И вот остались позади, скрылись за горизонтом последние домики и монгольские юрты на окраине Кяхты. Теперь вокруг нас на сотни верст расстилается степь.
Разгуливает по ней ветер, гнет и треплет ковыль, шуршит сухим бурьяном. Уже конец лета, все цветы посохли. Степь стала серой.
Впереди на мохнатой приземистой лошаденке покачивается Бимбаев и лениво тянет бесконечную, как сама степь, бурятскую песню. Я как-то пытался узнать, о чем же он поет. Из его сбивчивых объяснений получалось, будто поет он, собственно, обо всем, что встретится на пути. Увидит коршуна в небе — поет про коршуна. Увидит облачко на горизонте — запоет про облачко. И так без конца…
Вторым едет Заболотный. Военный сюртучок его совершенно выгорел и побелел на лопатках, всклокоченные волосы стали уже не рыжеватыми, а какими-то пегими от пыли. Фуражку он все время снимает, подставляя голову ветру. Тихонько поет:
Поехал казак на чужбину далеку На добром своем коне вороном…Никандр Жилин отправлен вперед с волами, а я еду замыкающим, бочком пристроившись в неудобном деревянном седле.

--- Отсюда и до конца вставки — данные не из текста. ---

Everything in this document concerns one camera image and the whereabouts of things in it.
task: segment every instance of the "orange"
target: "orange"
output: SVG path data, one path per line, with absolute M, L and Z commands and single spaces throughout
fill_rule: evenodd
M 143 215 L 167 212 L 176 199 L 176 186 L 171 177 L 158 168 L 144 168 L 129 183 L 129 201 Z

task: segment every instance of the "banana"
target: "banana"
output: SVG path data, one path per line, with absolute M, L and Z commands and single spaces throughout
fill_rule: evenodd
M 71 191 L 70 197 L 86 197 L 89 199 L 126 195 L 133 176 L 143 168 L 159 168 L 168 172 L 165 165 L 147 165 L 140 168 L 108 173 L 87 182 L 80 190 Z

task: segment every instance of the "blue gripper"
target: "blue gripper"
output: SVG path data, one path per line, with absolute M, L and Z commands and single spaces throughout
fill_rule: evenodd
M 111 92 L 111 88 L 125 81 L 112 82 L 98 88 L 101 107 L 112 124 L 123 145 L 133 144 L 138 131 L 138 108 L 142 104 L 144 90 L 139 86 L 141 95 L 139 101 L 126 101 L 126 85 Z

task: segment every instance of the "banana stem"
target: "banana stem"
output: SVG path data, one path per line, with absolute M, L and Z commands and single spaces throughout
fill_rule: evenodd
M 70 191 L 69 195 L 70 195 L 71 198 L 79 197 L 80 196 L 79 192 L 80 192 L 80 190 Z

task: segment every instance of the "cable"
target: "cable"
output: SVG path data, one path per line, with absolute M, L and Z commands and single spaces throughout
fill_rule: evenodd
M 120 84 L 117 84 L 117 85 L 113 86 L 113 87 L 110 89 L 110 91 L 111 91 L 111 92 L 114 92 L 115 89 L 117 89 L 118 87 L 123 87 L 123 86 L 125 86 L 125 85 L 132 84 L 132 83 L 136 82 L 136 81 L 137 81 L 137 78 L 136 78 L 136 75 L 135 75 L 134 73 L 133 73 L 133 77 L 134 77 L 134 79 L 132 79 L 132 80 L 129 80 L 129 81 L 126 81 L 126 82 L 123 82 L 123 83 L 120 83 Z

Так мы едем час, два, день, другой, третий… Из сухой травы выглядывают любопытные степные сурки — тарбаганы. К осени они отъедаются и становятся жирными, как свиньи. Бимбаев рассказывает нам, что осенью буряты и монголы добывают тысячами этих степных свиней, сбивая метким выстрелом или устраивая ночью проволочные петли у входов в их подземные норы. Охота, по его словам, всегда бывает удачна, потому что тарбаганы страшно любопытны и очень глупы. Мы едем, а они стоят, как столбики, и, пересвистываясь, разглядывают нас.
Заболотный неожиданно озорно свистит, и тарбаганов как ветром сдувает — все моментально ныряют в свои норы. Но через минуту они уже снова вылезают один за другим и с интересом провожают нас любопытными взглядами.
Так едем до полудня, когда зной становится нестерпимым. Тогда привал у костра, уже заботливо разожженного нашим передовым, Никандром Жилиным. Он выбрал местечко поудобнее, распряг волов, и поджидает нас, помешивая в большом закопченном котле нечто, по запаху весьма аппетитное.